Cellular data for BI-2852 (1), distomer 44, and ARS-1620. (A) Western blot of pERK levels versus total ERK and alpha-tubulin under high serum conditions in NCI-H358 cells upon increasing doses of 1 and a fixed concentration of ARS-1620 (Upper) and G-LISA assay measuring GTP-RAS levels under high serum conditions in NCI-H358 cells upon increasing doses of 1 and a fixed concentration of ARS-1620 (Lower). (B) GTP-RAS levels measured with a G-LISA assay in NCI-H358 cells starved for 24 h in low serum conditions (−EGF), followed by 2-h treatment with increasing concentrations of 1 or 20 µM treatment of ARS-1620 and then EGF addition.
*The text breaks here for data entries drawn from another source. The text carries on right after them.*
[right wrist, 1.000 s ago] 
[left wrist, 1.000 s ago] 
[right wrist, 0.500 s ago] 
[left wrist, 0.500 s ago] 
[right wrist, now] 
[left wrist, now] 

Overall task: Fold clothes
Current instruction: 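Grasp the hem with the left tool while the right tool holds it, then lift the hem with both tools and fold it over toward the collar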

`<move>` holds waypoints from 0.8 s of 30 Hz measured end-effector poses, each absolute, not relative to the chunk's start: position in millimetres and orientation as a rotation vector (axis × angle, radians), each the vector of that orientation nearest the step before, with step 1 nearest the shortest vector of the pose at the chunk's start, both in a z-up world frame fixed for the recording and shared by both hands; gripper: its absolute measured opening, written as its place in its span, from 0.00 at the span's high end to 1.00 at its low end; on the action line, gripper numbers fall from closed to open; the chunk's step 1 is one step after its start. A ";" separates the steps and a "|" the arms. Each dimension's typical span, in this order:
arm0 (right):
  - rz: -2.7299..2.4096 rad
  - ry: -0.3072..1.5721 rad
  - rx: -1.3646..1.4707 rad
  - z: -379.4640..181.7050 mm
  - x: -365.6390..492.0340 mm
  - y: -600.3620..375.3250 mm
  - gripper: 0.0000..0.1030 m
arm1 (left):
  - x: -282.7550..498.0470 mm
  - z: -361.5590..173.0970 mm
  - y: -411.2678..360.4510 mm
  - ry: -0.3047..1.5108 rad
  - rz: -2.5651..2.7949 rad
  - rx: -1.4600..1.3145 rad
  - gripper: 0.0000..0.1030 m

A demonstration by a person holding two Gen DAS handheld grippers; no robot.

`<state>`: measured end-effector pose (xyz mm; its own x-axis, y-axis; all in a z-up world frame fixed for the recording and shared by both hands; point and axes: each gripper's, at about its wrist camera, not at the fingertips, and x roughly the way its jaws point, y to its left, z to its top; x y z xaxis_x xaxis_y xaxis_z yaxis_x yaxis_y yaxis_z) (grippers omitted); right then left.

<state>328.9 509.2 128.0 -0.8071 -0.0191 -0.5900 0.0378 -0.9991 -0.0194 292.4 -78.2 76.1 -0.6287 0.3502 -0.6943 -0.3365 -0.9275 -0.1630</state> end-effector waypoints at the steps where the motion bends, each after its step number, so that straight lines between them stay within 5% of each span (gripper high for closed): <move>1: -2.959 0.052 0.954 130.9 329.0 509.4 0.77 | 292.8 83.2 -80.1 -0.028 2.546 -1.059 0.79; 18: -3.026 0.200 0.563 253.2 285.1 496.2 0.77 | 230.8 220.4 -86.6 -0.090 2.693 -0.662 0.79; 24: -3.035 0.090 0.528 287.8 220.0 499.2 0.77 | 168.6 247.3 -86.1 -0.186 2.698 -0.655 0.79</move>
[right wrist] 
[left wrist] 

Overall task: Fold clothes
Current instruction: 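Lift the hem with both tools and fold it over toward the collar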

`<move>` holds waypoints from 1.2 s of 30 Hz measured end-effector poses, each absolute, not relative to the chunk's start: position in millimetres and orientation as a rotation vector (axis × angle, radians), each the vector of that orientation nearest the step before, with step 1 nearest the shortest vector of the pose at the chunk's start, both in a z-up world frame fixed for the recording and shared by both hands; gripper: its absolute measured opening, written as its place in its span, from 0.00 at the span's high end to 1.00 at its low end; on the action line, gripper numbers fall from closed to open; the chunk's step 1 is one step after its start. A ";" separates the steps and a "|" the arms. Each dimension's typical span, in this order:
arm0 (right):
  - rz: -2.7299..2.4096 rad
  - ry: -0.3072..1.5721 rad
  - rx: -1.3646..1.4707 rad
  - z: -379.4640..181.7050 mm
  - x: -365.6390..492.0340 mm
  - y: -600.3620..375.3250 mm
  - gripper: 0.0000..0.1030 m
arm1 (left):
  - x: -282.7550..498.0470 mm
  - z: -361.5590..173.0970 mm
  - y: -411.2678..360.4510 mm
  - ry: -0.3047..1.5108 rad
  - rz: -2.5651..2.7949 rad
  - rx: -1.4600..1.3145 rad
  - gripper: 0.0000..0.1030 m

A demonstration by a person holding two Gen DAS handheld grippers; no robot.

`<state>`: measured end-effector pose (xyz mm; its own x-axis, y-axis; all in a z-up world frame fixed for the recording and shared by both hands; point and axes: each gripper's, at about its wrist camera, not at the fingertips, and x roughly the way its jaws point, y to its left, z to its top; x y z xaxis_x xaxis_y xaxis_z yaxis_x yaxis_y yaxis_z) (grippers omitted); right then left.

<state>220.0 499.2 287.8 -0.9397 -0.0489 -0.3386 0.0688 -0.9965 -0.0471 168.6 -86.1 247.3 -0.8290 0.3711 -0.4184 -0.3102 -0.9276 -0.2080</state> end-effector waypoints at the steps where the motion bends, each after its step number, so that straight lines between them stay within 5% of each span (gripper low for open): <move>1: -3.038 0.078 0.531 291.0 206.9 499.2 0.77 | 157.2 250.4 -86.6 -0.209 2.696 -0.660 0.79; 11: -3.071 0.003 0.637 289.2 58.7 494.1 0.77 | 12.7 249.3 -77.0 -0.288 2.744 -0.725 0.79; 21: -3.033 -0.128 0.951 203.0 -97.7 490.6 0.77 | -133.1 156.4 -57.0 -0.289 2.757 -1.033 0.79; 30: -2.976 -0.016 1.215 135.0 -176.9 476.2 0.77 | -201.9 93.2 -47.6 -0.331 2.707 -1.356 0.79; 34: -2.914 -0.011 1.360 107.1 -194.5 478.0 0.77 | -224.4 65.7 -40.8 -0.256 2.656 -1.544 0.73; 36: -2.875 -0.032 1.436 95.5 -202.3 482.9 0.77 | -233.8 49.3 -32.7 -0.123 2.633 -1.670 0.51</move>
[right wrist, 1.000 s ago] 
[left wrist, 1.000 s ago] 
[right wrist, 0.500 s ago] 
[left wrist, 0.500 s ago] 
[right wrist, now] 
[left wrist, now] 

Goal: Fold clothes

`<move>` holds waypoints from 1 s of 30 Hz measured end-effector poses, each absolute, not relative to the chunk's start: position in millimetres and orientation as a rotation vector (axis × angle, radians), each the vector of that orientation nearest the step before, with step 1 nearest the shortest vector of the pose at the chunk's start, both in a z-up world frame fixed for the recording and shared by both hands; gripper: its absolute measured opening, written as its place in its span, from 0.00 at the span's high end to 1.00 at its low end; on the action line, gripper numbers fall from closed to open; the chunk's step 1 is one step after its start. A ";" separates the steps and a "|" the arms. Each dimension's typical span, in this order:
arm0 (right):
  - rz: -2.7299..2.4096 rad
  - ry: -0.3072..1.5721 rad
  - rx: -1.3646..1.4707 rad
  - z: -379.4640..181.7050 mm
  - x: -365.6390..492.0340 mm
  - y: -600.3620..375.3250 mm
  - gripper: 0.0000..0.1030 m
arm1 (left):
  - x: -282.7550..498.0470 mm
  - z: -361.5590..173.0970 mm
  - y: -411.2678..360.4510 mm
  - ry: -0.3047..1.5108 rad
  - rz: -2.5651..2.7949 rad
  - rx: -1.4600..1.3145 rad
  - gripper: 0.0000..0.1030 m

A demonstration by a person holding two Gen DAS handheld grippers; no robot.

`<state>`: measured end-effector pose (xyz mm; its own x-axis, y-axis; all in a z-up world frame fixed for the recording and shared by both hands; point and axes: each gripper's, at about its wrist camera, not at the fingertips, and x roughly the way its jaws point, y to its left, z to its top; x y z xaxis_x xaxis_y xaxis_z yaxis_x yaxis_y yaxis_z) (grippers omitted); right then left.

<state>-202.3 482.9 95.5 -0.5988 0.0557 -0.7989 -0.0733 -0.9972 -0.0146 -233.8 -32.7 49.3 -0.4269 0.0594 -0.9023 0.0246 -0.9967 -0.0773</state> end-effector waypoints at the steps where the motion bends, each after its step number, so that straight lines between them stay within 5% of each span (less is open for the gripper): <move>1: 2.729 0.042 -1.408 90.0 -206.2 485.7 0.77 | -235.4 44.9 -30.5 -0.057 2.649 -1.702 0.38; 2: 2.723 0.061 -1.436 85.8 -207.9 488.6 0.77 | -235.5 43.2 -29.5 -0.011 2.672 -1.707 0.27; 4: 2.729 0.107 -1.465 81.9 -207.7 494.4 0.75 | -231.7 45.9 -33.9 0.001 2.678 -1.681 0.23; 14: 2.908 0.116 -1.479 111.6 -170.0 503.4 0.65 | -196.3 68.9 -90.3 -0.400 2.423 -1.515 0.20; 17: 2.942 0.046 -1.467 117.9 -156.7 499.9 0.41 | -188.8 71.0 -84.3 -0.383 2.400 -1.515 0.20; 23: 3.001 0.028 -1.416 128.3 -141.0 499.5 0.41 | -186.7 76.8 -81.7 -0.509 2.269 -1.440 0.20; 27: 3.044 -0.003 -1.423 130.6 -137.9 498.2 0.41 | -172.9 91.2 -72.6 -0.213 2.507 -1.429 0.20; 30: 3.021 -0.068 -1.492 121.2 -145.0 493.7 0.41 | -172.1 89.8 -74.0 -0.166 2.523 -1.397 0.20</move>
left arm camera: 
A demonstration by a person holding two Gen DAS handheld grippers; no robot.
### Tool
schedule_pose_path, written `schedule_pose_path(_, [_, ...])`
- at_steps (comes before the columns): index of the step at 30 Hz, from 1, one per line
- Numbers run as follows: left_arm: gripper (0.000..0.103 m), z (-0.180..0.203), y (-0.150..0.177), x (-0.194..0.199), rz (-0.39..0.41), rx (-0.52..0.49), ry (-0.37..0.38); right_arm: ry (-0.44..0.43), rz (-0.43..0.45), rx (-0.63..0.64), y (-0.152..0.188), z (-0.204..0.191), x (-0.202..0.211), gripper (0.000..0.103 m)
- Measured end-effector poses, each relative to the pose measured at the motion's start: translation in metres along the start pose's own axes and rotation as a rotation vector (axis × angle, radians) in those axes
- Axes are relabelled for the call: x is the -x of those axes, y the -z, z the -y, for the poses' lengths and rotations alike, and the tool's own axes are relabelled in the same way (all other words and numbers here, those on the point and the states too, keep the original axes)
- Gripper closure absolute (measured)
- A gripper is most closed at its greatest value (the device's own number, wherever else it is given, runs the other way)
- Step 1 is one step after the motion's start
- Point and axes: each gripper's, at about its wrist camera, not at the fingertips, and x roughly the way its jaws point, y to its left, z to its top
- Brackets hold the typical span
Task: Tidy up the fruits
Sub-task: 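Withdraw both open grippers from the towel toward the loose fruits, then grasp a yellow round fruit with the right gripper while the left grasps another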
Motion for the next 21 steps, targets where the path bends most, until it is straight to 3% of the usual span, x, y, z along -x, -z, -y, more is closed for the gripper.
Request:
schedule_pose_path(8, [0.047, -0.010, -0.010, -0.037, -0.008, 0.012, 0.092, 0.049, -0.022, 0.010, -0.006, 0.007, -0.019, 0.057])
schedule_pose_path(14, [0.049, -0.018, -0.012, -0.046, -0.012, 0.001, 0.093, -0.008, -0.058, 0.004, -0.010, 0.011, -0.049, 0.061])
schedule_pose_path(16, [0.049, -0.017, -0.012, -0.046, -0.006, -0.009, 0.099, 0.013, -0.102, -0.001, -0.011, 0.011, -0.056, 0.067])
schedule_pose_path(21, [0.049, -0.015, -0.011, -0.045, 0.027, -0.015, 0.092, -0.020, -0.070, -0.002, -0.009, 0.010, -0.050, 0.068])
For quantification, RAS GTP levels without EGF and in the presence of DMSO were set to 1 (A and B). (C) pERK and pAKT levels in NCI-H358 cells starved for 24 h in low serum conditions (−EGF), followed by 2-h treatment with increasing concentrations of 1 (red), 44 (green), and ARS-1620 (blue); then EGF addition were quantified. DMSO-treated samples after EGF stimulation were set to 100%. (D) GTP-RAS levels measured with a G-LISA assay in NCI-H358 cells with treatment of 50 µM compound 1, 20 µM ARS-1620 and simultaneous treatment of 1 and ARS-1620. For quantification, RAS GTP levels in the presence of DMSO were set to 1. (E) pERK dose–response curves for 1 (red), 44 (green), and ARS-1620 (blue) in NCI-H358 cells under high serum conditions. (F) Antiproliferative dose–response curves for NCI-H358 cells in soft agar and low serum conditions for 1 (red) and 44 (blue). DMSO-treated samples were set to 100% (E and F). Error bars indicate SDs. Indicated experiments were performed 2 or more times with similar results.